Assistenza in famiglia
Osservando gli scenari demografici Istat, la popolazione con almeno 80 anni passerà dagli attuali 4,4 milioni ad oltre 7,6 milioni nel 2050 (+73,0%), passando dal 7,4% al 14,1% della popolazione. Questo determinerà, inevitabilmente, un maggiore fabbisogno di assistenza e cura e, quindi, di lavoratori domestici, in particolare “badanti”. Le province che vedranno crescere maggiormente la popolazione over 80 saranno Caserta, Napoli, Olbia, Barletta e Cagliari, tutte con una presenza di ultraottantenni più che raddoppiata in meno di 30 anni.

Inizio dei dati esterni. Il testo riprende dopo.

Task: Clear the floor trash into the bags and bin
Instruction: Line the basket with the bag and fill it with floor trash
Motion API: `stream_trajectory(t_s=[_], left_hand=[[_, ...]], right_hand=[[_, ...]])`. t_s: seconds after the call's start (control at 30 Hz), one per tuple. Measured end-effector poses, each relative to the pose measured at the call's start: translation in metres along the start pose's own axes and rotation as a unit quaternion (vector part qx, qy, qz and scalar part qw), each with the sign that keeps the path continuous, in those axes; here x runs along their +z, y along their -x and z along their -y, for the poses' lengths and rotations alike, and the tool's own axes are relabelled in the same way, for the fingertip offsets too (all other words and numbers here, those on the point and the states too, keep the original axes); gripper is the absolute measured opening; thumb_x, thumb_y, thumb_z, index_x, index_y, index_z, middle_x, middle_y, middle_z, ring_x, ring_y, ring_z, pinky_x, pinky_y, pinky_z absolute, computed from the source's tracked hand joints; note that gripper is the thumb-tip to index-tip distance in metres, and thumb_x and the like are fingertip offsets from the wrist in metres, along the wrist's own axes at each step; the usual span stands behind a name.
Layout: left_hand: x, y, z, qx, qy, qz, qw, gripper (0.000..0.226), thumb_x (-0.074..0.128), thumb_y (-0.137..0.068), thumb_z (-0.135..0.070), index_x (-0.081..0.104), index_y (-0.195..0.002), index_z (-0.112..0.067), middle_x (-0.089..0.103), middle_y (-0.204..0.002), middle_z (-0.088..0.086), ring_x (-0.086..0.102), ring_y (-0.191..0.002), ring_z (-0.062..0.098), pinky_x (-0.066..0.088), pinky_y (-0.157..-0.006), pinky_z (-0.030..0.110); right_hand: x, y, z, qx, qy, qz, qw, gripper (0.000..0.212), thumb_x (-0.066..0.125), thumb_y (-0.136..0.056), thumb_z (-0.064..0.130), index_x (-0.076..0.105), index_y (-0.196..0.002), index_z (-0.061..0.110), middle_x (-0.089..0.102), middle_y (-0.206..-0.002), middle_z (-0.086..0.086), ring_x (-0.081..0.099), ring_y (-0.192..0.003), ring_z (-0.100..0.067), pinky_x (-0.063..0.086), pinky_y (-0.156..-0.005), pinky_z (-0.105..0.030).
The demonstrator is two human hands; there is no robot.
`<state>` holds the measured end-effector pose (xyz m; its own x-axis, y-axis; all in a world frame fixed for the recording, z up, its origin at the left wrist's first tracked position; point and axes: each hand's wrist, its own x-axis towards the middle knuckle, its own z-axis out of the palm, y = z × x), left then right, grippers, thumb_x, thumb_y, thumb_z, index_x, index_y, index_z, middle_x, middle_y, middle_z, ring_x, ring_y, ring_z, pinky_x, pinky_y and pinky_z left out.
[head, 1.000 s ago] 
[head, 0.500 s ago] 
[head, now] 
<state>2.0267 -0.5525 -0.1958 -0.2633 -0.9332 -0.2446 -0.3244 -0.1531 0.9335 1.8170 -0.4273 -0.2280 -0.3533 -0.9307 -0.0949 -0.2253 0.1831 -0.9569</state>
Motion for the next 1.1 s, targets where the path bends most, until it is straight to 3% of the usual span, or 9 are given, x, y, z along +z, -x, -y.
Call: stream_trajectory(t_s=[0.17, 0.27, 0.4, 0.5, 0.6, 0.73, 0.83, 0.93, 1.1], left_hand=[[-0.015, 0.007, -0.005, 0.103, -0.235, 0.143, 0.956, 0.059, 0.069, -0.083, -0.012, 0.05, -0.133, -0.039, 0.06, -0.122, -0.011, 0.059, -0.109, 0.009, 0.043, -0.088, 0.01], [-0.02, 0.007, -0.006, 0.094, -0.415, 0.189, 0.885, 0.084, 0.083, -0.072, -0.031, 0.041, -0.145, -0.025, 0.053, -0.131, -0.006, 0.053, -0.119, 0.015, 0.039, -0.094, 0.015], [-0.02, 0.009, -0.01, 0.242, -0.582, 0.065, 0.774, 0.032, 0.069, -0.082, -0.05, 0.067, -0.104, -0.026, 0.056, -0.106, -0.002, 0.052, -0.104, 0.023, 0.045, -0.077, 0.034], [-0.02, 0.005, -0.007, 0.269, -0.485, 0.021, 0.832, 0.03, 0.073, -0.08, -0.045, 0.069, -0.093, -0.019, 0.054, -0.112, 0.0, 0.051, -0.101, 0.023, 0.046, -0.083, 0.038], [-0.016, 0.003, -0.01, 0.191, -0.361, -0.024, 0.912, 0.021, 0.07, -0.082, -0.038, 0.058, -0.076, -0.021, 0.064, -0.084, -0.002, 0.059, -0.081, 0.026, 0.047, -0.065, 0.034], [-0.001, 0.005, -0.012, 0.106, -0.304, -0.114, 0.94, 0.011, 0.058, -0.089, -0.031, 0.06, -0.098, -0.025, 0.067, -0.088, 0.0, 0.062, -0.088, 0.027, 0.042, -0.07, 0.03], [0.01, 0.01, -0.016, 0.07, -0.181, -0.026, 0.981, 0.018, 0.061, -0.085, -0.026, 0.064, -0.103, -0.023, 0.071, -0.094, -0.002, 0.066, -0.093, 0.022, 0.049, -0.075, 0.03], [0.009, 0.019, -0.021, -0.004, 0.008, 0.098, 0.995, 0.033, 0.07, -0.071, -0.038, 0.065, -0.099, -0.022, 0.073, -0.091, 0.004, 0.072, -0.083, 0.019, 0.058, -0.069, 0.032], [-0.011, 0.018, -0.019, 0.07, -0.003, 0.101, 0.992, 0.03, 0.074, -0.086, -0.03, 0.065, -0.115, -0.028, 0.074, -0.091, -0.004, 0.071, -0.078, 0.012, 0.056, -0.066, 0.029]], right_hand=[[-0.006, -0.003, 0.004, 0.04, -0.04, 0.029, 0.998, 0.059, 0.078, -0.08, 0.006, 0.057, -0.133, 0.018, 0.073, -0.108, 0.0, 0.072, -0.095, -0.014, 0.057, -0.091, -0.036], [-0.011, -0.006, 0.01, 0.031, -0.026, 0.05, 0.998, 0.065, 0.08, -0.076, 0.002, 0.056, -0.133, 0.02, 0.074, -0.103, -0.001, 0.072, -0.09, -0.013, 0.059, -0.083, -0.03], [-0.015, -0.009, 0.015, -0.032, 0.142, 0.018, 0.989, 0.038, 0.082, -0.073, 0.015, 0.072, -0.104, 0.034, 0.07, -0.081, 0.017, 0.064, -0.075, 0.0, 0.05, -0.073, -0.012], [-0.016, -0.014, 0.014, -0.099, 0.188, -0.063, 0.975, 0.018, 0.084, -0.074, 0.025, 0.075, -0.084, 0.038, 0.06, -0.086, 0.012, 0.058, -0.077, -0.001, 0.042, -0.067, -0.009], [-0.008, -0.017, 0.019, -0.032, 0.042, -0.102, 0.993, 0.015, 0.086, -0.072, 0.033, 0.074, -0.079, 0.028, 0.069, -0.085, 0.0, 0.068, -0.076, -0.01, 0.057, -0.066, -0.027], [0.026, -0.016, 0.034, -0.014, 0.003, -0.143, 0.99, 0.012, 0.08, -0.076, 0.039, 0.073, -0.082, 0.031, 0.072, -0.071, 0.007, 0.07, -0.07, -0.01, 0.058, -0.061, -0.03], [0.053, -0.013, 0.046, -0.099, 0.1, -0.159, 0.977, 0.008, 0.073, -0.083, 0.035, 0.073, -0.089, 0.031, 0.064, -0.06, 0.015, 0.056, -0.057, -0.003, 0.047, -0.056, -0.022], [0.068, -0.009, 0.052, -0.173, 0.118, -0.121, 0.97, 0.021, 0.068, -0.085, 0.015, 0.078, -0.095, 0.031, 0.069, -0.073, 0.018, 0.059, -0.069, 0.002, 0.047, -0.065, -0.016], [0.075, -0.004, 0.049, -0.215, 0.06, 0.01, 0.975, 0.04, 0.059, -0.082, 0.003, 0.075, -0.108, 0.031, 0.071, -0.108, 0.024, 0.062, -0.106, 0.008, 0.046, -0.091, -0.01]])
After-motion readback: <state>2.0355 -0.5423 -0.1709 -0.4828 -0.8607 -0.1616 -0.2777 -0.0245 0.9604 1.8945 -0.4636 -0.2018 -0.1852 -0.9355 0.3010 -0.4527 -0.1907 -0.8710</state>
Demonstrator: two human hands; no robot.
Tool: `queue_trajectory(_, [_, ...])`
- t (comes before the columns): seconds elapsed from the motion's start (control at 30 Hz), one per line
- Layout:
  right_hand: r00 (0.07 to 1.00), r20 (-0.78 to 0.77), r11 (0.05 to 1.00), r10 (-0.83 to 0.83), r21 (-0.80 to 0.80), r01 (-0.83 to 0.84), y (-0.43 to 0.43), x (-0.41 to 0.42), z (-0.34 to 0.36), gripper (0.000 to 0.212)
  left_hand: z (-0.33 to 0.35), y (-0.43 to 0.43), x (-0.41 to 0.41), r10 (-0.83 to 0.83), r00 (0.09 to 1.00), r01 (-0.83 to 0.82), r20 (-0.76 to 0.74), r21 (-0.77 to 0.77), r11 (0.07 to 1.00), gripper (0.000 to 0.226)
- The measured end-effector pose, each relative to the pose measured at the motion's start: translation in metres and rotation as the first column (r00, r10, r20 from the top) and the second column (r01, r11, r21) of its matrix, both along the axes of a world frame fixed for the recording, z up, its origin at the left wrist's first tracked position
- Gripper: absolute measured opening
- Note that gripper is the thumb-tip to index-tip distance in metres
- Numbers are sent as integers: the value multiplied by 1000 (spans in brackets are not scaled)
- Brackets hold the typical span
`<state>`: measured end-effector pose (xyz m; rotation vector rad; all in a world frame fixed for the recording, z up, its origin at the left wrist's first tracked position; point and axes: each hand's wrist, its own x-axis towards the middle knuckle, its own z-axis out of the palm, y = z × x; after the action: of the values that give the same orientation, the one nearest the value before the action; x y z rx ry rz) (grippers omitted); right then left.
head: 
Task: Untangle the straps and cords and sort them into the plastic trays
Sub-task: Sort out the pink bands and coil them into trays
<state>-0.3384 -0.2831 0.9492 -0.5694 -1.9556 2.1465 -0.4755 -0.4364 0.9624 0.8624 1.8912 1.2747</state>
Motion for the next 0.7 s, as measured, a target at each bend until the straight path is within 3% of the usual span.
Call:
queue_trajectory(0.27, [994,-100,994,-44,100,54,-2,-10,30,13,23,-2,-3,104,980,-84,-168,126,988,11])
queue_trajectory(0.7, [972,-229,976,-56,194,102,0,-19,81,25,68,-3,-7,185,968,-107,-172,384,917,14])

Secondo Lorenzo Gasparrini, segretario Generale di Domina, «le peculiarità del territorio legate al lavoro domestico non solo fotografano la grande diversità delle regioni, ma rappresentano il risultato di diverse culture e possibilità economiche. Le schede regionali presentate nel Rapporto consentono quindi di conoscere meglio le peculiarità del lavoro domestico e del sistema socio-economico complessivo – sottolinea Gasparrini - questo diventa quindi uno strumento utile anche per il decisore politico, locale e nazionale, per poter definire politiche del lavoro e della famiglia basate su dati reali».